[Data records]
━━━━━━━━━━━━━━━━

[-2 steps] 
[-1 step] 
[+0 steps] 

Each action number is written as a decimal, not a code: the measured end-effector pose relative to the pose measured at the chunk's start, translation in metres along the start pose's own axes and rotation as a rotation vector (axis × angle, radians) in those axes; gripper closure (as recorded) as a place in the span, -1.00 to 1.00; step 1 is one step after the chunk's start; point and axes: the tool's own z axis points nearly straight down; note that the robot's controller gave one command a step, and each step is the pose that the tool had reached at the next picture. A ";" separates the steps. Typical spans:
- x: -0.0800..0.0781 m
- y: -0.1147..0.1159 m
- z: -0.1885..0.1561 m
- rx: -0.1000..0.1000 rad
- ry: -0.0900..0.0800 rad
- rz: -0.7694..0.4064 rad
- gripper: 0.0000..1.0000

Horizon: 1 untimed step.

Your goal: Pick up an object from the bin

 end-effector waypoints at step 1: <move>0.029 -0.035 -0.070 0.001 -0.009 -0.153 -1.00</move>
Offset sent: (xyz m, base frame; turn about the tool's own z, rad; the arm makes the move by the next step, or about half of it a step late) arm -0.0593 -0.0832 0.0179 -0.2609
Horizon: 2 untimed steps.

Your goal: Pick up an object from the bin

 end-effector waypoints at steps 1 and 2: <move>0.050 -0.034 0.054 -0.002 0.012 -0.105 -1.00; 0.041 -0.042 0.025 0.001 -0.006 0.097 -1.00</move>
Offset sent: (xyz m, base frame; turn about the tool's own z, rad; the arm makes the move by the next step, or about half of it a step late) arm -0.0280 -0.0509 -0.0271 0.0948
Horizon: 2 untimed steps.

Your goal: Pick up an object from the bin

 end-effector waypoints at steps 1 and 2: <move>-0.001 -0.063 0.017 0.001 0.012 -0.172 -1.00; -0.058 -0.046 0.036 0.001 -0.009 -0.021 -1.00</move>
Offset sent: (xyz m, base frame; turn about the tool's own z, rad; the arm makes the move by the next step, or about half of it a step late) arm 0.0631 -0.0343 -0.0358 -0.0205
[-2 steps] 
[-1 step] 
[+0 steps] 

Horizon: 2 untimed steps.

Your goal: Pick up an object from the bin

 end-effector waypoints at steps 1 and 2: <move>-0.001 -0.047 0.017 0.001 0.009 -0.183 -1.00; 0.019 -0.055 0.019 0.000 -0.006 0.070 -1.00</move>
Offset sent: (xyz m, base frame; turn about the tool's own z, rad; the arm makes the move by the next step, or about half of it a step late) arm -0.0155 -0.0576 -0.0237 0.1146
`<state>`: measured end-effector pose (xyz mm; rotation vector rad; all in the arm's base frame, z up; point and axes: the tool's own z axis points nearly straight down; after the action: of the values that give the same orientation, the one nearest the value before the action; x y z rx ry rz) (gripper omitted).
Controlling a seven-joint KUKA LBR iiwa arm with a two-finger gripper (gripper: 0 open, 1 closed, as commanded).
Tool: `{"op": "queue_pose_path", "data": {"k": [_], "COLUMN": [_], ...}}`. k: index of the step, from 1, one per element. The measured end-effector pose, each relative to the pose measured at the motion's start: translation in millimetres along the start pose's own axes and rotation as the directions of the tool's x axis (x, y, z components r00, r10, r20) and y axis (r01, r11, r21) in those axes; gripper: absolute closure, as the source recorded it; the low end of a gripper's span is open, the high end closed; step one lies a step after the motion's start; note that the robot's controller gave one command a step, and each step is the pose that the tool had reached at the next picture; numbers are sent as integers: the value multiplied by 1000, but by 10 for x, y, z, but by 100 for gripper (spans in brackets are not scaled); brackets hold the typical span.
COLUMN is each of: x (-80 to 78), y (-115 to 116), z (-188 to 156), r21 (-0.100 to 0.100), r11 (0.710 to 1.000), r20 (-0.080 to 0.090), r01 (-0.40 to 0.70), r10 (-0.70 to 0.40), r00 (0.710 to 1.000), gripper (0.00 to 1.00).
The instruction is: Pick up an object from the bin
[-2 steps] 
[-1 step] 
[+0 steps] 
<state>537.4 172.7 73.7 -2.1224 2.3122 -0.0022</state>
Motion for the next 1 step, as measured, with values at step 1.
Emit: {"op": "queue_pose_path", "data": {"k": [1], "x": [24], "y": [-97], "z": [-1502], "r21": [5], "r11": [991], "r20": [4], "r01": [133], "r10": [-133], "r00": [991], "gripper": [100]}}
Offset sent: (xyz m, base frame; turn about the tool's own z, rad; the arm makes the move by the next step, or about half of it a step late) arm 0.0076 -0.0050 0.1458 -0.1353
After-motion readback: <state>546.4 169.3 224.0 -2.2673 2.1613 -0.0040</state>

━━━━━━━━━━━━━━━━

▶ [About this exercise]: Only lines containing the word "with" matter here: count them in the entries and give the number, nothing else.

▶ [The answer]: 2